=== DATA SEGMENT ===
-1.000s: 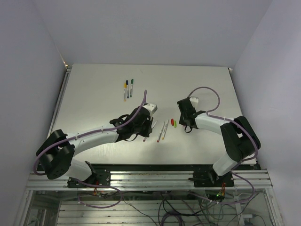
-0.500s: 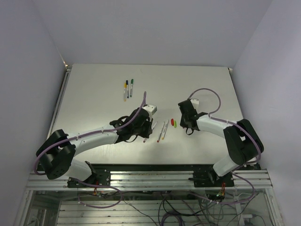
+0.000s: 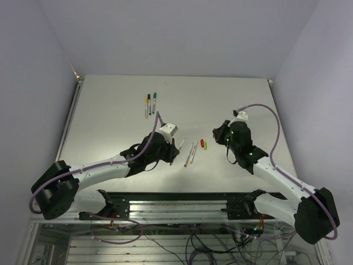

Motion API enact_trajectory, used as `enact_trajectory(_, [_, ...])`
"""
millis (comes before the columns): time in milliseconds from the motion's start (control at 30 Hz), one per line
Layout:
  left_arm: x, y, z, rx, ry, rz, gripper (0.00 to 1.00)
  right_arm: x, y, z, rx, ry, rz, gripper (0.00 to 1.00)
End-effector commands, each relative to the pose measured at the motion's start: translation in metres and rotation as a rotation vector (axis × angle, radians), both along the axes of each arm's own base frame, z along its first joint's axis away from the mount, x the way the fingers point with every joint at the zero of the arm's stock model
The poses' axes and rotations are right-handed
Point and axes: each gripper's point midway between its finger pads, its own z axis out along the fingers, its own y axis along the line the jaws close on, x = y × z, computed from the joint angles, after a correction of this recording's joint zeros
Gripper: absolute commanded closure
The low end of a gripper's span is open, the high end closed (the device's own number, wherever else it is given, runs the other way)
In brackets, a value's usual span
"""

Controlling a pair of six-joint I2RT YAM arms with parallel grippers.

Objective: Insert the pens into the pen caps

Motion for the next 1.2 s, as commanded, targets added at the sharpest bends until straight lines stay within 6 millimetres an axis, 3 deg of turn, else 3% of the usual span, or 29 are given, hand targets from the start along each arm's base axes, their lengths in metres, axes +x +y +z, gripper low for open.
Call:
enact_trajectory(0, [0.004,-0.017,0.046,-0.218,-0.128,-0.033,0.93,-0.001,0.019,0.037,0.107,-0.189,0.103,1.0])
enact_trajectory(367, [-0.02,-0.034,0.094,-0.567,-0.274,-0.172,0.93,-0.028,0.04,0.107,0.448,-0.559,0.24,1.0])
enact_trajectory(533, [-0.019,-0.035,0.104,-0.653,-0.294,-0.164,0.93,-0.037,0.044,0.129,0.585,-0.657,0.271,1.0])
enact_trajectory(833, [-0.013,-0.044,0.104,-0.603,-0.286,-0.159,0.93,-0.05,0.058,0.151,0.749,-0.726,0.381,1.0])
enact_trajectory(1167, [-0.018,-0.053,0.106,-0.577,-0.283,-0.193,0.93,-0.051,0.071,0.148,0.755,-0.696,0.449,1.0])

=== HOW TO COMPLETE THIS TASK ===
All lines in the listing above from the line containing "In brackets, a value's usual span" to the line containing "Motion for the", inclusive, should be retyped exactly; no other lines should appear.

=== WRITTEN REPLY ===
In brackets, a value's usual span
"""

Controlling a pair of six-joint I2RT YAM arms with parallel grippers.

Objective: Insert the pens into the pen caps

Motion for the next 1.2 s, as commanded, targets added at the sharpest bends until straight lines stay within 6 millimetres an axis, 3 deg of turn, else 3% of the usual span, or 29 are given, hand targets from the start along each arm's base axes, their lengths in metres, axes +x +y +z, gripper low for open.

Here the exercise is finished.